Die Biografien von Musikerinnen und Komponisten bieten besten Stoff für gezeichnete Psychodramen und wirkungsvolle Bild-Epen. Von Ludwig van Beethoven bis Arvo Pärt: vier Beispiele, wie man Musik mit dem Zeichenstift aufs Papier bringt.
1. «Ludwig van Beethoven – The Final Symphony»
Die Neunte ist Beethovens letzte vollendete Sinfonie. Doch weder seine Geschichte noch die dieses Comic-Bandes endet mit diesem Stück. Gleich mehrere Künstlerinnen und Künstler haben für «The Final Symphony» Episoden aus dem Leben des Komponisten quietschbunt aufbereitet. Dazu gibt es eine Playlist – Beethoven zum Hören und Lesen also.
Besonders gelungen ist die fiktive Zeitreise von Alice Sara Ott und Beethoven. Im Tokio des 21. Jahrhunderts trinken sie Whiskey und besuchen ein klassisches Konzert, wo Beethoven ins Fettnäpfchen tritt: Er klatscht zwischen den Sätzen. Wie es seinerzeit eben üblich war.
2. «Piano Oriental»
Ein Feuerwerk der Lautmalerei: Die libanesische Zeichnerin Zeina Abirached durchsetzt ihre gesamte Graphic Novel mit hunderten kleinen Sprechblasen, in denen Noten oder Geräusche stehen. So will sie die Leserinnen und Leser für die Geräusche sensibilisieren, die uns tagtäglich umgeben. Gummischuhsohlen schmatzen, Vögel singen und oft sind die kunstvollen Bildkompositionen an Muster wie die Tastatur eines Klaviers angelehnt.

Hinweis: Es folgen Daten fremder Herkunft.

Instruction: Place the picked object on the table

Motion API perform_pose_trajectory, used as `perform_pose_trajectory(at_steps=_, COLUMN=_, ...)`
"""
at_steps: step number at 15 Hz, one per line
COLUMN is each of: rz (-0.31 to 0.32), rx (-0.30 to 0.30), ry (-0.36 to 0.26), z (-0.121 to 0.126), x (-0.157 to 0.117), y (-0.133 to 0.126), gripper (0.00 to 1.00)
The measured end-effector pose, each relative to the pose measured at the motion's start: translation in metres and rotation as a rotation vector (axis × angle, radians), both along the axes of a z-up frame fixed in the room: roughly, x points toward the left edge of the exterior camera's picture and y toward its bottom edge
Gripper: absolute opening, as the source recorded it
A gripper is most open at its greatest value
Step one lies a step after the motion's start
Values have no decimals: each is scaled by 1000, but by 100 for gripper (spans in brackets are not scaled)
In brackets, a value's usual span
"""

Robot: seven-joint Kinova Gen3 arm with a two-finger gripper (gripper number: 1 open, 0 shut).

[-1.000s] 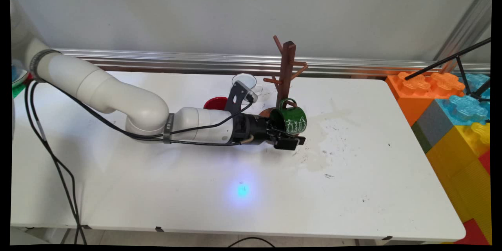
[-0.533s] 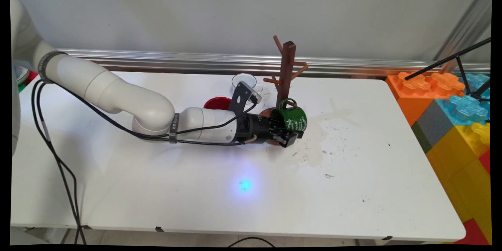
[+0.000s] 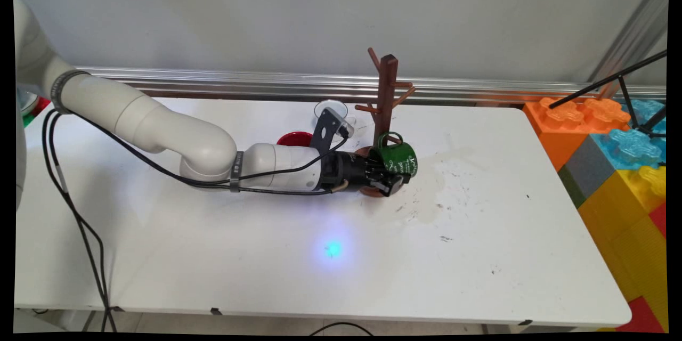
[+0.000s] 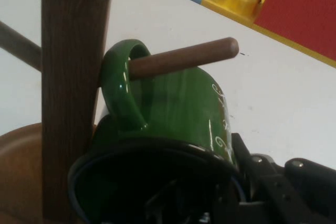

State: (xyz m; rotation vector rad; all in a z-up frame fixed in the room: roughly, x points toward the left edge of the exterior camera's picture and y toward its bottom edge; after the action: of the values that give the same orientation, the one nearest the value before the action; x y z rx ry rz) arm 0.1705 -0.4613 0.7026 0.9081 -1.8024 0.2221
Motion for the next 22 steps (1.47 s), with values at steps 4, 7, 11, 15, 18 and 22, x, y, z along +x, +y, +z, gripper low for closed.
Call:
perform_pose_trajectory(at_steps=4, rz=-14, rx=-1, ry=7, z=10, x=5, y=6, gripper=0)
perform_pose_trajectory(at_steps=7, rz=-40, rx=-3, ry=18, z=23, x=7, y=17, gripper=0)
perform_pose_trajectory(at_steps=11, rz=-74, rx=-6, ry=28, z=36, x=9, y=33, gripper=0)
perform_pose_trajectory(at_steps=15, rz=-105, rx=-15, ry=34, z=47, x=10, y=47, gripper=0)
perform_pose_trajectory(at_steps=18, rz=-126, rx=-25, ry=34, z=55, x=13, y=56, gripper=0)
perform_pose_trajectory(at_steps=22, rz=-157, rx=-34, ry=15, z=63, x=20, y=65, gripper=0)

Denn in «Piano Oriental» geht es um ein ganz besonderes Klavier. Abiracheds Urgrossvater Abdallah Chahine hat es im 19. Jahrhundert erfunden. Sein «piano oriental» kann auch die Vierteltöne der arabischen Musik spielen – und eben nicht nur Bach oder Mozart.
3. «Zwischen zwei Tönen. Aus dem Leben des Arvo Pärt»
Die Musik des zeitgenössischen Komponisten Arvo Pärt besteht nur aus wenigen Tönen. Sie klingt zerbrechlich und gleichzeitig liebevoll. Der estnische Zeichner Joonas Sildre lässt die Musik seines Landsmannes durch seinen Comic gleiten oder schwingen.
Eindrücklich zeichnet Sildre die Uraufführung von Pärts «Perpetuum Mobile» (1963) nach. Langsam baut sich das Stück zu einer bedrohlichen Klangwand auf. Im Comic fliegen erst einzelne Töne wie Kugeln durch den Konzertsaal. Sie werden immer grösser und immer mehr. Zuletzt wird das Publikum regelrecht mit Tönen beschossen.
4. «Alles bleibt anders. Das Konzerthaus Berlin und seine Geschichte(n)»
Dieses Jahr werden 200 Jahre Konzerthaus Berlin gefeiert. Das klingt nicht unbedingt nach einem Thema, um das sich Comic-Autorinnen und -Autoren reissen würden. Doch in 200 Jahren passiert so einiges und was dieses Gebäude so alles gesehen hat, sehen nun auch wir.
Marlene Dietrich und Gustaf Gründgens, Leonard Bernstein, Niccolo Paganini oder der Preussenkönig Friedrich Wilhelm III. haben die Bühne, das Parkett und die Logen des Hauses bevölkert oder auf dem Gendarmenmarkt gekämpft. Die Zeichnung einer Querflötistin mit Mundschutz am Ende des Bandes ist eine Art Denkzettel und will sagen: Das Haus hat schon so viel überlebt, es wird auch diese Episode noch überstehen.